# Sublimation paper to t-shirt heat press!



## grange16us (Jun 21, 2012)

Hi guys...how are you? I'm grange...I have a question regarding the sublimation paper. Is it ok to use sublimation paper for T-Shirts heat press printing? how about the quality of the print is it ok or the print will not last long?

Pls..help me guys regarding this matter.

Thanks!


----------



## D.Evo. (Mar 31, 2006)

Sublimation paper is perfect for t-shirt printing if you are using sublimation inks and sublimation-friendly t-shirts (100% polyester) to go with it.


----------



## grange16us (Jun 21, 2012)

ah ok..how about the 100% cotton shirt? it is ok for sublimation paper?


----------



## A1WHITES (Nov 19, 2011)

No it will not work. It must be 100 polyester .


----------



## grange16us (Jun 21, 2012)

Ok thank you guys for helping me. I really appreciate it.


----------



## charles95405 (Feb 1, 2007)

not only you need polyester but also the garment must be white or light pastel


----------



## revillution (Jul 28, 2014)

What about a poly mix? I was in a high street store that had some sublimation printed tees for sale. They had 60% poly 40% cotton, I don't know if they use a different system but do you think it'd work?


----------



## mgparrish (Jul 9, 2005)

revillution said:


> What about a poly mix? I was in a high street store that had some sublimation printed tees for sale. They had 60% poly 40% cotton, I don't know if they use a different system but do you think it'd work?

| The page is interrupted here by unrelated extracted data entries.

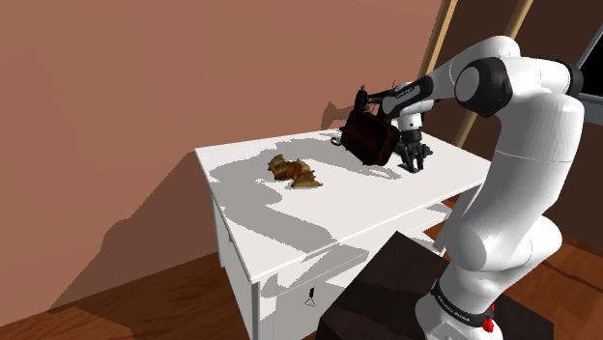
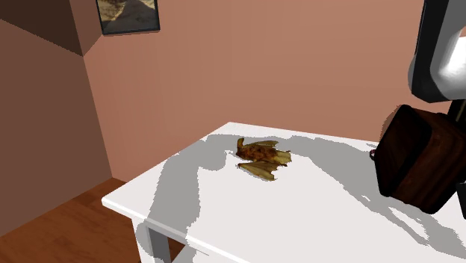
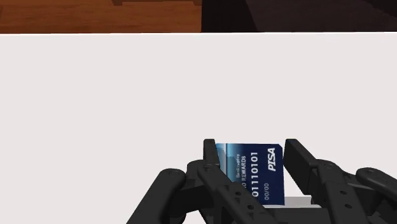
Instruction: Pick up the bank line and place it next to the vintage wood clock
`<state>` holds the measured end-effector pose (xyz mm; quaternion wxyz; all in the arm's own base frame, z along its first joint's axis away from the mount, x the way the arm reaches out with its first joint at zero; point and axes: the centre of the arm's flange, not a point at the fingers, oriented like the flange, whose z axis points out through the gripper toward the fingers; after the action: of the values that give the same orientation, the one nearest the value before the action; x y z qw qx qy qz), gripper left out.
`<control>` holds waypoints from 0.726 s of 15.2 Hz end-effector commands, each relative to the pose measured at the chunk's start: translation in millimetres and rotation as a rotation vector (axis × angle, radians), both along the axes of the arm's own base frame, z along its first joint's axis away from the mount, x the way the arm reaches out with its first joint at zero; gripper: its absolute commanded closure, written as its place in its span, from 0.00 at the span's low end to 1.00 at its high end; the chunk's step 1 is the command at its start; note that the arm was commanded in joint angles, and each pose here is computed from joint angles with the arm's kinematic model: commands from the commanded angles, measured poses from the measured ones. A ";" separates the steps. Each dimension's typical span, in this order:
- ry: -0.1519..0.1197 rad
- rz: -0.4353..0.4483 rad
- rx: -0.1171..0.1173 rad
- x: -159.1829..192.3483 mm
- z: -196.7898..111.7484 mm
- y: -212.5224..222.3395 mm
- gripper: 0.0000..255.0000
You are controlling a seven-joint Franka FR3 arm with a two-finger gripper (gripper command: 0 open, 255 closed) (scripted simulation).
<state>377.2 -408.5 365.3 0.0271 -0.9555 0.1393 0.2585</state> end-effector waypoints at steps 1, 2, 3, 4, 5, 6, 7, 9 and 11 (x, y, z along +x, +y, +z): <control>0.050 0.019 0.039 6.6 -35.0 9.7 1.00; 0.050 0.019 0.039 6.6 -35.0 9.7 1.00; 0.050 0.019 0.039 6.6 -35.0 9.7 1.00; 0.050 0.019 0.039 6.6 -35.0 9.7 1.00; 0.049 0.019 0.040 4.8 -33.1 4.0 0.00; 0.049 0.019 0.040 8.6 -37.5 2.6 0.00; 0.049 0.019 0.041 3.7 -41.1 1.7 0.00; 0.049 0.019 0.041 4.3 -37.3 0.6 0.00; 0.050 0.019 0.039 13.6 -24.0 7.8 0.00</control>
<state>377.6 -412.9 364.6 0.0284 -0.9546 0.1407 0.2608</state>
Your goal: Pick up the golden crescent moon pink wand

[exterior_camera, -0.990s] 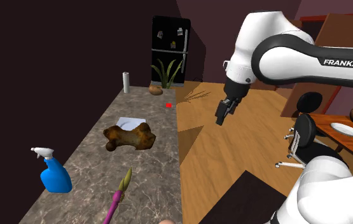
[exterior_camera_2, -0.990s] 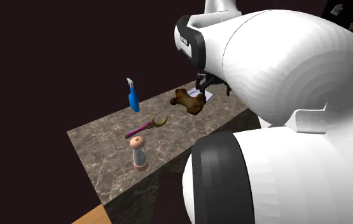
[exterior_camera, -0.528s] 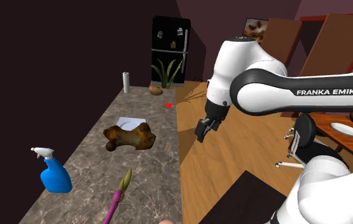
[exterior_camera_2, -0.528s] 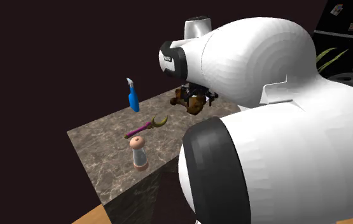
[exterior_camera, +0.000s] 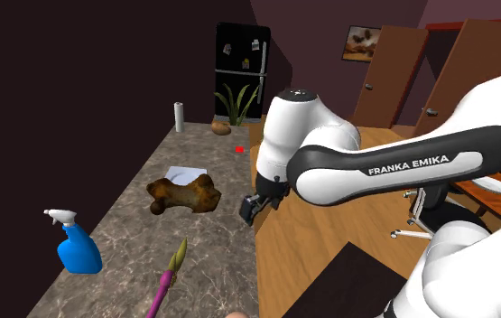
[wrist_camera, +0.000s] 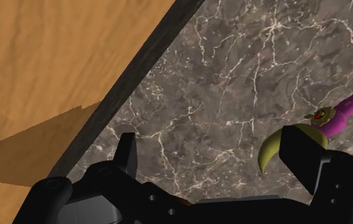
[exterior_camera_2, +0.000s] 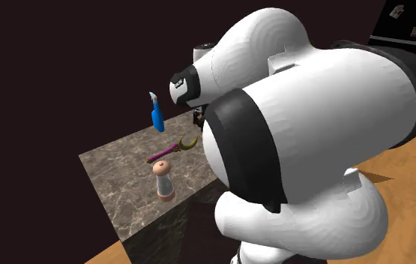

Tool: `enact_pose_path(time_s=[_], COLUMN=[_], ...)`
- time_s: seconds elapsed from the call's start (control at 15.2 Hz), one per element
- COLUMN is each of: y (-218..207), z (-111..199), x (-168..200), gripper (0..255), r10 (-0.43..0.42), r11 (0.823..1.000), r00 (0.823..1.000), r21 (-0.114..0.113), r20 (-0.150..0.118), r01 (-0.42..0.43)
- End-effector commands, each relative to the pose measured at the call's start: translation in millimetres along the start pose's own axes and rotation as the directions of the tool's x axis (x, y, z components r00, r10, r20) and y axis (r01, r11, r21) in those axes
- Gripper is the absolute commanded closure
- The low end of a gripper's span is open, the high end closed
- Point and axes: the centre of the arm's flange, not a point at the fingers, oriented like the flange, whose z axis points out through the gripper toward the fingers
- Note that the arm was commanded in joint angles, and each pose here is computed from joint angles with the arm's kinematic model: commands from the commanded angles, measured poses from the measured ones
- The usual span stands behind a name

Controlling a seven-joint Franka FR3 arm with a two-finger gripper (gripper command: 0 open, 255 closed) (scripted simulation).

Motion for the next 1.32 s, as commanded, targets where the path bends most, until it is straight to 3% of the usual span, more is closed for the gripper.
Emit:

 Then only the poly fibers will transfer, your image will be weaker, more like a "vintage" look.


----------



## revillution (Jul 28, 2014)

Thanks, I'll try and have a play and see if I can figure out a good style


----------



## Radikarz (Jul 26, 2014)

TexPrint XPHR Sublimation Paper is reported to work on 100% cotton shirts with Epson and Richo printers. I have an order of this sub paper coming in on wednesday. On a lighter note, I have been using sub inks on JPSS white for light shirts getting press and wash very well, with no detectable fading of any color after several washes. (5)


----------



## charles95405 (Feb 1, 2007)

If one understands the technology behind sublimation, you will understand why sublimation will not work with cotton... will you get an image on the cotton with sublimation....yep...will it last...nope. Remember sublimation becomes part of the shirt and not a transfer that is on top of the material


----------



## mgparrish (Jul 9, 2005)

Radikarz said:


> TexPrint XPHR Sublimation Paper is reported to work on 100% cotton shirts with Epson and Richo printers. I have an order of this sub paper coming in on wednesday. On a lighter note, I have been using sub inks on JPSS white for light shirts getting press and wash very well, with no detectable fading of any color after several washes. (5)


 JPSS will take sublimation and hold it as it is a basically a clear _plastic_ sticker.

TexPrint HR has no plastic carrier base and will not make a cotton t-shirt magically become able to be sublimated.


----------